OSKIRA-4 was a six month study evaluating improvements in signs and symptoms of RA in 280 patients who had never previously used a disease-modifying anti-rheumatic drug (DMARD), were DMARD intolerant or had an inadequate response to DMARDs and were randomised to receive fostamatinib as a monotherapy, adalimumab as a monotherapy, or placebo.  Three dose regimens of fostamatinib were evaluated in OSKIRA-4: 100mg twice daily, 100mg twice daily for a month followed by 150mg once daily, and 100mg twice daily for a month followed by 100mg once daily.

OSKIRA-4 had two primary objectives – a superiority comparison to placebo at 6 weeks and a non-inferiority analysis against adalimumab monotherapy at 24 weeks as measured by change from baseline in DAS28 score (a composite endpoint assessing signs and symptoms of RA).

In the OSKIRA-4 study, fostamatinib as a monotherapy met the first primary objective, showing a statistically significant superior DAS28 score change from baseline compared to placebo at 6 weeks at the 100mg twice daily dose and the 100mg twice daily for a month followed by 150mg once daily dose, but not at the 100mg twice daily for a month followed by 100mg once daily dose.

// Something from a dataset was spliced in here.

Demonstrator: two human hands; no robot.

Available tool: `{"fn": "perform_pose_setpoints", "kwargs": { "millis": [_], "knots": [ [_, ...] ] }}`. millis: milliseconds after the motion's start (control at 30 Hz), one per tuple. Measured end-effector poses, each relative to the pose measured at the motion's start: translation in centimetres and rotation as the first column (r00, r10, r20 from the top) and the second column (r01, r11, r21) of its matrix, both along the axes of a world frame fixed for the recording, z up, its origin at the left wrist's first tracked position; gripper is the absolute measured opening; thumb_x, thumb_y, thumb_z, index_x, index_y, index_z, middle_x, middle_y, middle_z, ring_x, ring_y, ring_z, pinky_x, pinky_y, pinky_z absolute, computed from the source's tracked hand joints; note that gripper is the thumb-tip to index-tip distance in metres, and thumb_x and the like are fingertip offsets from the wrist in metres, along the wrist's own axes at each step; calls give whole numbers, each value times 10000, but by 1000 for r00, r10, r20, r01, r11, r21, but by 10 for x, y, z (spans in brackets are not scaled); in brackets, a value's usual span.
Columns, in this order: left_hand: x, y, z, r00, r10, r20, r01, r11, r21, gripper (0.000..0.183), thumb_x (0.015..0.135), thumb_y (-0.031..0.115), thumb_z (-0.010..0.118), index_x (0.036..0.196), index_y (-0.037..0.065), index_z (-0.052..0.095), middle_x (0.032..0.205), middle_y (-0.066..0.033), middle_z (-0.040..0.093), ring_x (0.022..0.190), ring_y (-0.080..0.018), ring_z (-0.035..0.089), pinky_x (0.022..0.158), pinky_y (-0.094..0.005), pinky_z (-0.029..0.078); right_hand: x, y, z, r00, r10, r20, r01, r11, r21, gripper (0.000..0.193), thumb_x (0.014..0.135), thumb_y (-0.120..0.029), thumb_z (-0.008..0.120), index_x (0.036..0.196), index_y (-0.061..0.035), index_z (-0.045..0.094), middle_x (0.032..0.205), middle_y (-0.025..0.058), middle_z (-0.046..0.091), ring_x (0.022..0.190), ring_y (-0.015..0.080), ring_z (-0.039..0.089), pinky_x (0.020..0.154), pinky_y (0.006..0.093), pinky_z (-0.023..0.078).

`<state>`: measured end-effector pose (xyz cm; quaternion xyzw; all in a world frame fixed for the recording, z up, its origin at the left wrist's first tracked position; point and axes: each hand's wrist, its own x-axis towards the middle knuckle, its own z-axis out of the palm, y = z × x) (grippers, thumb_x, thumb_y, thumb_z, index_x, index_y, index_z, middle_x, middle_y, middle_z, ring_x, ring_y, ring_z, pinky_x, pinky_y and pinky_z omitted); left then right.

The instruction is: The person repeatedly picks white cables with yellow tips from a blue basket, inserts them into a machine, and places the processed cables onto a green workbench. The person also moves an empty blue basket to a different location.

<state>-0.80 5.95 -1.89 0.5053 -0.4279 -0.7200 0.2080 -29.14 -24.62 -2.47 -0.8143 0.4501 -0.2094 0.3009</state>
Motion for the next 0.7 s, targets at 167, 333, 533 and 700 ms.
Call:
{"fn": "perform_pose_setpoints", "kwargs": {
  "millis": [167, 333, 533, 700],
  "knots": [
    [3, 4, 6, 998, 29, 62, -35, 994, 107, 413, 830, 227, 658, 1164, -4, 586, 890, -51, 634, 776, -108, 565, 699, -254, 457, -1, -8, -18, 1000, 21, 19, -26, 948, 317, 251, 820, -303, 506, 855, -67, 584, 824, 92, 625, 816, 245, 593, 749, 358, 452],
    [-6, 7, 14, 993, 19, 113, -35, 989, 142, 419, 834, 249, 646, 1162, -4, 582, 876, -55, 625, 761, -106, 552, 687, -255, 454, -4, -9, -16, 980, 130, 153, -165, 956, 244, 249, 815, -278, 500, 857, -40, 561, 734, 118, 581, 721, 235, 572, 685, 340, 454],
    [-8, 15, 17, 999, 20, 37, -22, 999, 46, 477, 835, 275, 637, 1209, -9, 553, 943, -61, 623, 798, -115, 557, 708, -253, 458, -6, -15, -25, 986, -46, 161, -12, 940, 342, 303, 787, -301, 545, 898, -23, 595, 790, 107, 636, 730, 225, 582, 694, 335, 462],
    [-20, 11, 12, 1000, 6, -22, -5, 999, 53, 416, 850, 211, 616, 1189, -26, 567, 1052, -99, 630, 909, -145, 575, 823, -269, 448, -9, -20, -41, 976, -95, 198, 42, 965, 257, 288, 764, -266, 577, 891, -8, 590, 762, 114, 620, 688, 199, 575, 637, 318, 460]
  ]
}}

The OSKIRA-4 study did not meet its second primary objective as all fostamatinib monotherapy doses were inferior to adalimumab monotherapy at week 24 based on DAS28. The adalimumab monotherapy ACR20 result at the 24 week endpoint was 59%.

The safety and tolerability findings for fostamatinib as reported in the OSKIRA-4 study were generally consistent with that previously observed in the TASKi Phase II programme.